Ils sont quatre comme les mousquetaires, Jean-Noël Scherrer, Julien Peultier, Timothée Gérard et Antoine Baschung; en ne faisant qu’un, ils répondent au prénom-nom de Last Train. Ce nom-là, par définition impossible à louper, ils le choisissent à l’adolescence, alors qu’ils ne sont pas dans un train qui filerait droit entre Mulhouse, leur ville d’origine, et n’importe quelle capitale électrique. Depuis, c’est devenu un serment tenu contre les vents, au point de symboliser une amitié qui, pour le coup, tient la route; des Smiths aux Libertines, on ne peut pas en dire autant de tous les groupes.

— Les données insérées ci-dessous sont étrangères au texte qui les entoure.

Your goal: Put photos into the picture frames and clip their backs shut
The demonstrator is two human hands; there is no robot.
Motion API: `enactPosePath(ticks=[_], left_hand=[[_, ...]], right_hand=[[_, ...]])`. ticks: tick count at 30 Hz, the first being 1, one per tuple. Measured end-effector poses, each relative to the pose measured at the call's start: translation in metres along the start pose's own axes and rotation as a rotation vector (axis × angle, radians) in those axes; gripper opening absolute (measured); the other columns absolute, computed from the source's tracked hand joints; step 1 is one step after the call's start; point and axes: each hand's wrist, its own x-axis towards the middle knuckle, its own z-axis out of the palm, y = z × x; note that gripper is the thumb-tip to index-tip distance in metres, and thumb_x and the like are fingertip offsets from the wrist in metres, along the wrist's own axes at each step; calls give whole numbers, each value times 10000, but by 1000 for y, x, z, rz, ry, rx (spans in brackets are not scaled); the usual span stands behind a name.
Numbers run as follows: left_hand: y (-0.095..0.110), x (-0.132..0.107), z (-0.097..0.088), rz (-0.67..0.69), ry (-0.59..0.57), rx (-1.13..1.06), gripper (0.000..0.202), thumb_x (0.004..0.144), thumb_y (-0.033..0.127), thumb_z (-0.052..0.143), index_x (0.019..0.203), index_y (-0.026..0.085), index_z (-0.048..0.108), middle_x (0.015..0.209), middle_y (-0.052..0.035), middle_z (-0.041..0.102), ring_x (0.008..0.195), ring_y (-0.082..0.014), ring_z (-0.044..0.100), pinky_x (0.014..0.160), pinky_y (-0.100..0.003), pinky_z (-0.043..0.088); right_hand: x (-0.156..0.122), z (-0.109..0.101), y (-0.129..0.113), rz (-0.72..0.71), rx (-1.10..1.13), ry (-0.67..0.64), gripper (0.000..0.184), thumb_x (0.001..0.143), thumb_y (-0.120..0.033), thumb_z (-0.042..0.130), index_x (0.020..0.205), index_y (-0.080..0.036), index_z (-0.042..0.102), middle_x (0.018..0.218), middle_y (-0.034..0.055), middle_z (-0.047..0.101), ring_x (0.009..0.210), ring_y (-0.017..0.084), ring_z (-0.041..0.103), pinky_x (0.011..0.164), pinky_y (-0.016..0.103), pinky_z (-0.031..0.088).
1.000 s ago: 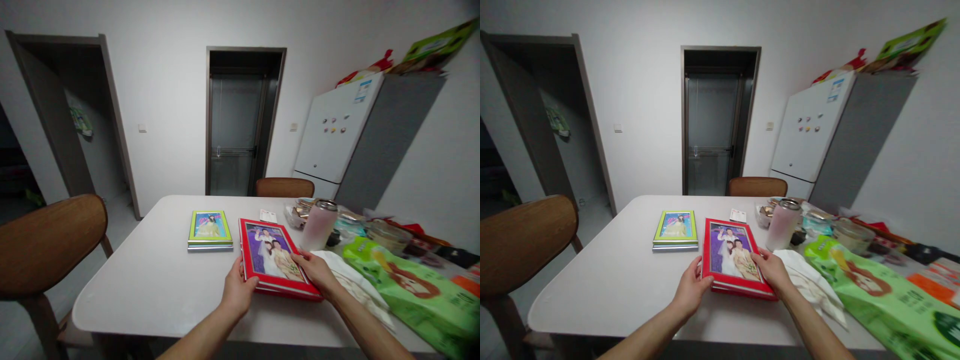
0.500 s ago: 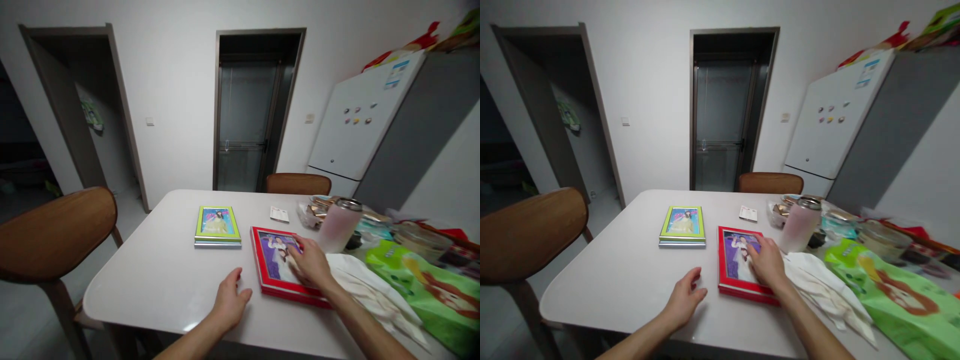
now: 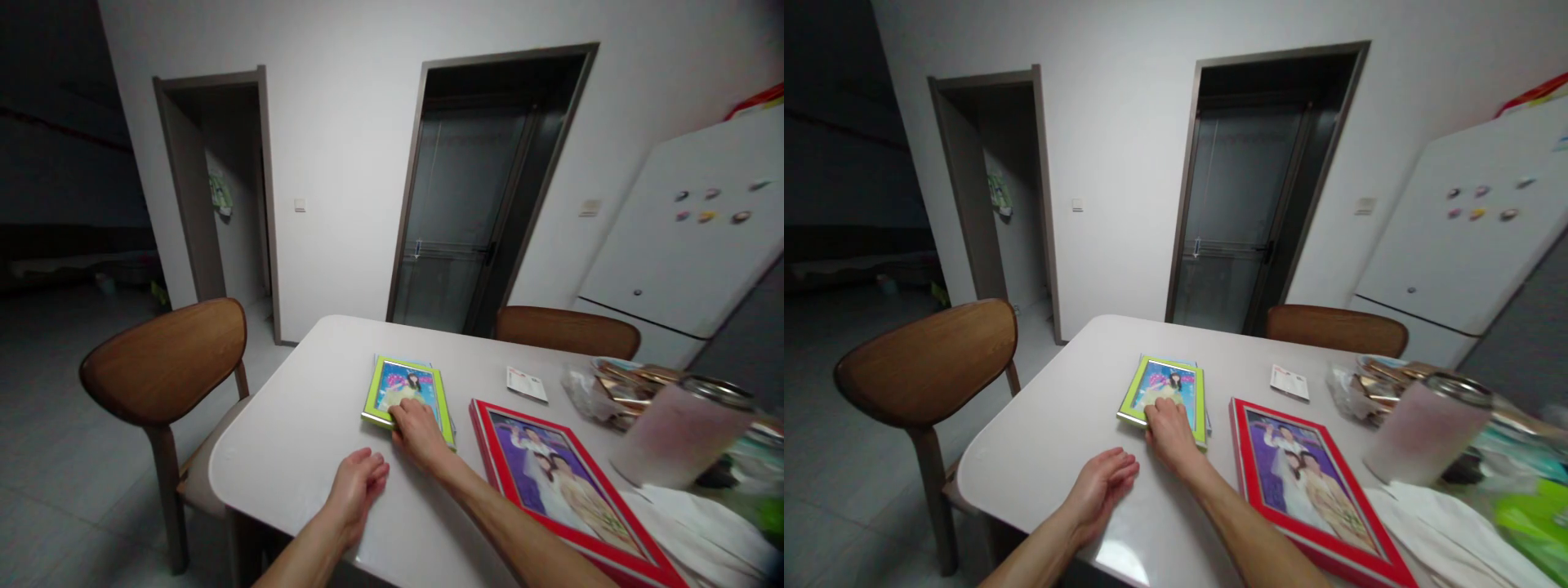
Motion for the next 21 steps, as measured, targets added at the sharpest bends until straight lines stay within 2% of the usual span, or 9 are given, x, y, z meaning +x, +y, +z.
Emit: enactPosePath(ticks=[3, 6, 8, 10, 12, 14, 16, 19, 21], left_hand=[[4, -9, 9, 35, -53, -97, 254, 720, 339, 564, 870, 133, 553, 872, -79, 626, 820, -164, 598, 772, -293, 438], [9, -27, 23, 228, -127, -180, 340, 722, 358, 554, 994, 155, 533, 998, -72, 601, 930, -197, 558, 812, -298, 420], [14, -43, 30, 357, -141, -152, 372, 725, 333, 560, 1049, 157, 508, 1033, -75, 590, 968, -218, 537, 836, -311, 408], [19, -58, 35, 422, -105, -23, 356, 734, 299, 554, 1055, 153, 508, 1032, -73, 594, 979, -219, 528, 862, -311, 392], [23, -72, 37, 478, -86, 140, 328, 763, 272, 515, 1069, 155, 500, 1050, -73, 585, 986, -210, 522, 875, -306, 387], [25, -84, 35, 588, -135, 329, 328, 790, 243, 474, 1109, 170, 474, 1097, -72, 558, 1008, -201, 505, 886, -309, 383], [27, -94, 32, 752, -235, 557, 362, 794, 215, 459, 1154, 191, 439, 1134, -72, 534, 1031, -199, 486, 892, -322, 381], [24, -105, 27, 1019, -391, 901, 430, 769, 170, 449, 1195, 158, 397, 1161, -110, 516, 1070, -209, 459, 915, -334, 362], [18, -109, 25, 1109, -491, 1116, 438, 756, 183, 444, 1184, 98, 411, 1166, -159, 506, 1082, -238, 452, 919, -344, 358]], right_hand=[[-27, -13, -22, -43, 50, 19, 289, 694, -191, 501, 980, -205, 539, 902, 57, 521, 868, 191, 451, 759, 296, 327], [-55, -30, -42, -26, 262, 91, 351, 685, -184, 504, 1034, -215, 519, 887, 65, 518, 850, 198, 459, 757, 314, 356], [-70, -40, -50, -16, 447, 106, 376, 667, -166, 502, 1038, -222, 524, 862, 66, 524, 843, 204, 472, 768, 336, 375], [-83, -50, -56, -9, 651, 119, 351, 660, -181, 498, 1005, -234, 543, 929, 69, 521, 908, 211, 471, 810, 352, 379], [-93, -58, -58, 66, 910, 177, 309, 666, -230, 492, 971, -237, 545, 1043, 67, 498, 976, 215, 461, 828, 347, 392], [-102, -67, -59, 233, 1224, 280, 322, 693, -305, 468, 1007, -244, 503, 1089, 65, 490, 970, 215, 484, 780, 341, 435], [-111, -74, -57, 406, 1493, 359, 408, 717, -376, 446, 1109, -264, 412, 1046, 63, 528, 903, 208, 533, 705, 336, 474], [-125, -80, -47, 603, 1621, 375, 577, 682, -433, 506, 1203, -298, 296, 1013, 48, 569, 841, 202, 577, 658, 329, 491], [-133, -78, -38, 706, 1601, 350, 677, 635, -433, 563, 1227, -295, 263, 1003, 48, 590, 803, 204, 597, 649, 332, 493]])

Dans le nom et dans le son, Last Train renvoient à cette urgence continue, mais aussi à cette conscience du temps qui passe très vite depuis les fenêtres du wagon comme des paysages insaisissables, mais ce n’est pas le rock d’un groupe pressé; la musique s’allonge („The Big Picture“), se gorge de souffle pour, quelques riffs après, mieux exploser. Sans faire de lecture aléatoire, „This Is Me Trying“ contient une intro qui dévore la chanson et, au-delà du fracas, le groupe part en ballades („How Does It Feel?“); les morceaux s’étendent, balayés par des rafales de guitare, il y a la montée, la suspension, la descente, mais a priori point de terminus. Classic ou post rock, orage psychédélique ou éclaircies pop, le chaos vire minimaliste; c’est bien le dernier train, mais de la première fois: „On a envie de garder de la spontanéité et de la simplicité, mais ça demande du travail, parce qu’aujourd’hui on est rapidement amené à tomber dans les pièges de la surproduction et dans la tentation d’empiler les couches, ce qui détourne du propos principal, alors que moins tu en mets et plus tu t’approches de la sincérité.“
Ce qu’il y a de plus beau, c’est de voir les artistes performer. Même au-delà d’Internet, quand on n’est pas en tournée pour nos lives, on passe un temps fou dans les salles de concerts.
Pour cimenter ou disloquer les compositions, la voix vibre tantôt aiguë tantôt grave et frénétique, sur „All Alone“ ou sur „I Only Bet On Myself“, à s’en déchirer les cordes ou les tripes, cette voix qui, d’une station à une autre, bascule sans jamais prévenir de la caresse à la morsure – la pochette de „III“ (2025) montre les dents. Pogo solo: les instruments dessinent des bleus et la voix des suçons.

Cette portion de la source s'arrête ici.